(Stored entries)
----
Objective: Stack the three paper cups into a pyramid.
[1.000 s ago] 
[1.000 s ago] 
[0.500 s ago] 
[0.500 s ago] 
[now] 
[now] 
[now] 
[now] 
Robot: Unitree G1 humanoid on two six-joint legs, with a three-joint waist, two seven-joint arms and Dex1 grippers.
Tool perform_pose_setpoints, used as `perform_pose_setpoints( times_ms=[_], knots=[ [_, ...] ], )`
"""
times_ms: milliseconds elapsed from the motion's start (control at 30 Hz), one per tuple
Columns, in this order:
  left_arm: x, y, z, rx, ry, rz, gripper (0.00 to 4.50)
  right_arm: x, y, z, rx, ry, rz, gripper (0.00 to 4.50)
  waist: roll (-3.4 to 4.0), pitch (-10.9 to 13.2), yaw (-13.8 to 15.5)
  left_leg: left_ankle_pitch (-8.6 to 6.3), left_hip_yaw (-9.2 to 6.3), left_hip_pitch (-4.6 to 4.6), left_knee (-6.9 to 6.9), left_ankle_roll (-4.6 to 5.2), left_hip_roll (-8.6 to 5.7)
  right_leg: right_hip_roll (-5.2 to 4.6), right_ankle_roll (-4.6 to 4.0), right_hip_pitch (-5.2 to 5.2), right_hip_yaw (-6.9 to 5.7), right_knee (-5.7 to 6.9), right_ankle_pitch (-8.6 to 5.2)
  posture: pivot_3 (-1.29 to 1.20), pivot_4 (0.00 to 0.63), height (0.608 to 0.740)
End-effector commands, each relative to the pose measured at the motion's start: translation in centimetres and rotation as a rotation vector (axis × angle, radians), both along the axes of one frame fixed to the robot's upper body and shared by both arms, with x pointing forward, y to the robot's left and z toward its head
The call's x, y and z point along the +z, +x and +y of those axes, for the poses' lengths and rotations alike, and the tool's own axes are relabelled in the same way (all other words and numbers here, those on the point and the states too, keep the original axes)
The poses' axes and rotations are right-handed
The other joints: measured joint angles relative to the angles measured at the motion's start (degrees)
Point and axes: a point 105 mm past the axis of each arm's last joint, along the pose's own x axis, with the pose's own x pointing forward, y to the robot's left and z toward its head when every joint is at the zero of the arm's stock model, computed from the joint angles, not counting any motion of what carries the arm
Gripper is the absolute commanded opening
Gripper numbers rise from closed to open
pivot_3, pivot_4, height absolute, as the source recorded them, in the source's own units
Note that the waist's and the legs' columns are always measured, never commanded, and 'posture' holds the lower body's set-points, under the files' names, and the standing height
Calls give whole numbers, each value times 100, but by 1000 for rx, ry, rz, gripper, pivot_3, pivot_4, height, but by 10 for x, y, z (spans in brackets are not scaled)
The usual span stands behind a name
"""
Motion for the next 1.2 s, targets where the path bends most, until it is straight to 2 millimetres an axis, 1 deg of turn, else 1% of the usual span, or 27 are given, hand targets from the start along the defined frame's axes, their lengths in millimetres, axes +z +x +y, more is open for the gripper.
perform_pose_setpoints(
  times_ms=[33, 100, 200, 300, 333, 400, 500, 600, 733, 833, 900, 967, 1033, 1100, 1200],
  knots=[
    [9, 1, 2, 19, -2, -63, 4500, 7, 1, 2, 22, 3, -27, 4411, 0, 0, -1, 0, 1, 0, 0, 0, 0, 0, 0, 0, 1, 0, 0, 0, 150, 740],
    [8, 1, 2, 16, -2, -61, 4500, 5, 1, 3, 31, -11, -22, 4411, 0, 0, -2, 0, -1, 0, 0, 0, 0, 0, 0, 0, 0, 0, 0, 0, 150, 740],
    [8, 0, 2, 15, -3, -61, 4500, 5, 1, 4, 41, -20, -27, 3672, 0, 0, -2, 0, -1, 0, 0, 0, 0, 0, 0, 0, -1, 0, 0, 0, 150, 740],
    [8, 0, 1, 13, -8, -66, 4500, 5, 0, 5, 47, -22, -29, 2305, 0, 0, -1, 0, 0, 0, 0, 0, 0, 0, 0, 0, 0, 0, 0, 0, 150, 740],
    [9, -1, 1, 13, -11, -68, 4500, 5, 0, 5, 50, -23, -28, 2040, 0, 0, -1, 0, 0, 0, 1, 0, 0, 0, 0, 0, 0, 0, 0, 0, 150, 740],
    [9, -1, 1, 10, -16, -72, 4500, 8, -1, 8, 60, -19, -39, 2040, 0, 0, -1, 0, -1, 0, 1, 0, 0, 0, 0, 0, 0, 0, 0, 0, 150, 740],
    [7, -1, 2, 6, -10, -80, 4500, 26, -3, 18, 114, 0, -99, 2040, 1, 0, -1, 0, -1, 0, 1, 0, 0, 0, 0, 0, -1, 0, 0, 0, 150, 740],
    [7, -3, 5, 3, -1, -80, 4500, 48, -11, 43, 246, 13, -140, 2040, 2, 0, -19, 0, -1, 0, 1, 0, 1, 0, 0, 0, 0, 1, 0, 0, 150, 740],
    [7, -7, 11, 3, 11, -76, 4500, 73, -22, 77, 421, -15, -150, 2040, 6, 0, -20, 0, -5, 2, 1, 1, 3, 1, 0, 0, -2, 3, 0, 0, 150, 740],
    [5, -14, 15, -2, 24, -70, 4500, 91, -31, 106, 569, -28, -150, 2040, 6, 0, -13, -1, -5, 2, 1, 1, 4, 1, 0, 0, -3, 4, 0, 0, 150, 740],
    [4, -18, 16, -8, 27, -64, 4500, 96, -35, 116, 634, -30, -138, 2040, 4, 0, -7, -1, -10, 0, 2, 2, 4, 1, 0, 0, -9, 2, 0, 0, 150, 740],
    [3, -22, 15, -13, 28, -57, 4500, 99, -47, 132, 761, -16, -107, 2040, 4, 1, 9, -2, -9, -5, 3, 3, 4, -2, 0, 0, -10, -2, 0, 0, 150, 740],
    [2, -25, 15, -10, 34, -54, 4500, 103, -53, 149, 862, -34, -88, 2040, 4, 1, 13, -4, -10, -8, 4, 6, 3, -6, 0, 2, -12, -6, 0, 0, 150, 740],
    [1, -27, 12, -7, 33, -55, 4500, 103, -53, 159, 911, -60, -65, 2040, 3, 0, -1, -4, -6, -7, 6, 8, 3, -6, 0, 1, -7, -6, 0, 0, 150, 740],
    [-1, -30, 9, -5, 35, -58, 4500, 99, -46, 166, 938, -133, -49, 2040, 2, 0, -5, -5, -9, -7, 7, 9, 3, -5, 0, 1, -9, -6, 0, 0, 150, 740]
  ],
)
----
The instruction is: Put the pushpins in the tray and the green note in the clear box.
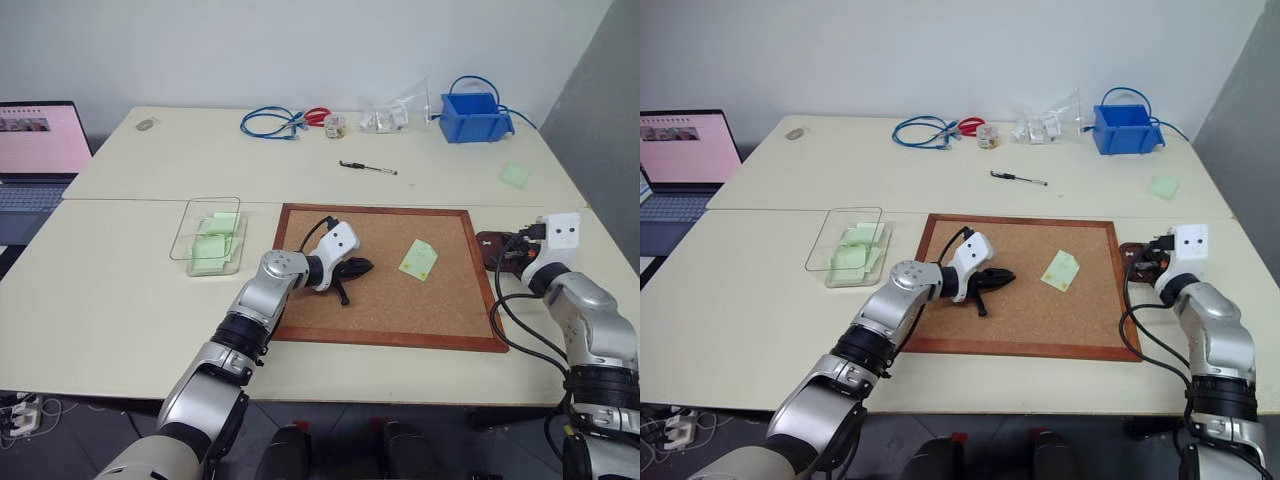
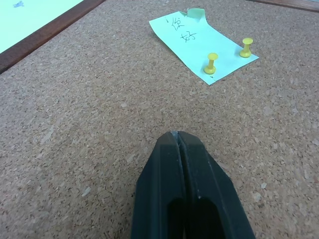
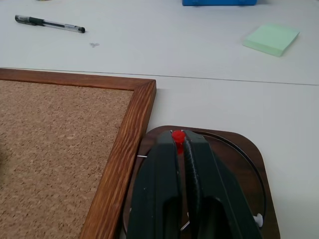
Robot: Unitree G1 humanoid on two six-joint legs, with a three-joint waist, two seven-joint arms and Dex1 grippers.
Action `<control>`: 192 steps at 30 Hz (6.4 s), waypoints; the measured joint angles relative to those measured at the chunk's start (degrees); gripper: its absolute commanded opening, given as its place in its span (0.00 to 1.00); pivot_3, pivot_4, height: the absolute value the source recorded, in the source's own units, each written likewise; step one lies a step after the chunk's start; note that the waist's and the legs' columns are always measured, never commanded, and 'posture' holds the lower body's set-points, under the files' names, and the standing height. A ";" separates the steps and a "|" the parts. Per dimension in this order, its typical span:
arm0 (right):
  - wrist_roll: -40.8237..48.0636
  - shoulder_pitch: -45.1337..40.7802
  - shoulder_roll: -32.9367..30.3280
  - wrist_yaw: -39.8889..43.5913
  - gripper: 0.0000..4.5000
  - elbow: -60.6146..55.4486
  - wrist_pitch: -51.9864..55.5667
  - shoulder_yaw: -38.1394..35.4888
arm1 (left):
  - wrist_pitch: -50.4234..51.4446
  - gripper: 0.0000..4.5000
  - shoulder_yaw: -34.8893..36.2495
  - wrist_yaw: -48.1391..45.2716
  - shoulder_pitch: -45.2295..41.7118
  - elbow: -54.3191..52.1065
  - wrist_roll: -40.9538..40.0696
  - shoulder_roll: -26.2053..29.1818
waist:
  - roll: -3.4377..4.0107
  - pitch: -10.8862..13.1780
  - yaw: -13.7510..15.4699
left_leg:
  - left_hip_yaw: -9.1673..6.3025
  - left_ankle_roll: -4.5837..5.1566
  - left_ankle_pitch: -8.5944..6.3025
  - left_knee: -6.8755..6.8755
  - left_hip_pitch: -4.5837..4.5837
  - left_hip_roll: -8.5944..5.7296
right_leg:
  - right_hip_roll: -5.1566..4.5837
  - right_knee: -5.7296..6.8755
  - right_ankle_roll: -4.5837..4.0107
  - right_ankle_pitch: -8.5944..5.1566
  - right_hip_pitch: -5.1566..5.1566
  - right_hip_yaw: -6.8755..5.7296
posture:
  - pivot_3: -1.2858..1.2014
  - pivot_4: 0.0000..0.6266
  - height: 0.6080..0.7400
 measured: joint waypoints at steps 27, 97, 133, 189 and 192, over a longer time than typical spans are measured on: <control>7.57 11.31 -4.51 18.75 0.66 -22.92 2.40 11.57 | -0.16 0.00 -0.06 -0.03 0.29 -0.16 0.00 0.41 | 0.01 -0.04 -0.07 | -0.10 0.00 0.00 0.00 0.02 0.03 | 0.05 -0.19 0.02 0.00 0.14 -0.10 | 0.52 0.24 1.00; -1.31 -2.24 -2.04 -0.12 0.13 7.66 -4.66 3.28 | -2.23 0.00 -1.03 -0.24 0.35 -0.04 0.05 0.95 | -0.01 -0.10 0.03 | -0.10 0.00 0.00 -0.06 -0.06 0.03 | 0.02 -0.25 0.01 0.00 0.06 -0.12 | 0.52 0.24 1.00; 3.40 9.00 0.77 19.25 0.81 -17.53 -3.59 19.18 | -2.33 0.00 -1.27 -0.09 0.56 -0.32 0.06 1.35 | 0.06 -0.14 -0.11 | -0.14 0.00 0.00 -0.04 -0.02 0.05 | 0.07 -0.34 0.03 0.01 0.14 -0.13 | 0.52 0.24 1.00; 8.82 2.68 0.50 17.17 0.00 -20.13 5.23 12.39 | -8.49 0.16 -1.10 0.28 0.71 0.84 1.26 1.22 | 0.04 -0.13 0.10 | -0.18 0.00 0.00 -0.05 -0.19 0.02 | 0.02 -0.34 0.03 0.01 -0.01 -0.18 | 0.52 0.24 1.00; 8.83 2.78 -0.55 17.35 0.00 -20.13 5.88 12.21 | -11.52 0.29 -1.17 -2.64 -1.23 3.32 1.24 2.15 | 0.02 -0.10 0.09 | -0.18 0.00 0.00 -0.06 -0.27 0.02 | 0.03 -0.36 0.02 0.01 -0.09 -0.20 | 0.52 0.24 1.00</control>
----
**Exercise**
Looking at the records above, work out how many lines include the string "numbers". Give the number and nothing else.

**Exercise result**
3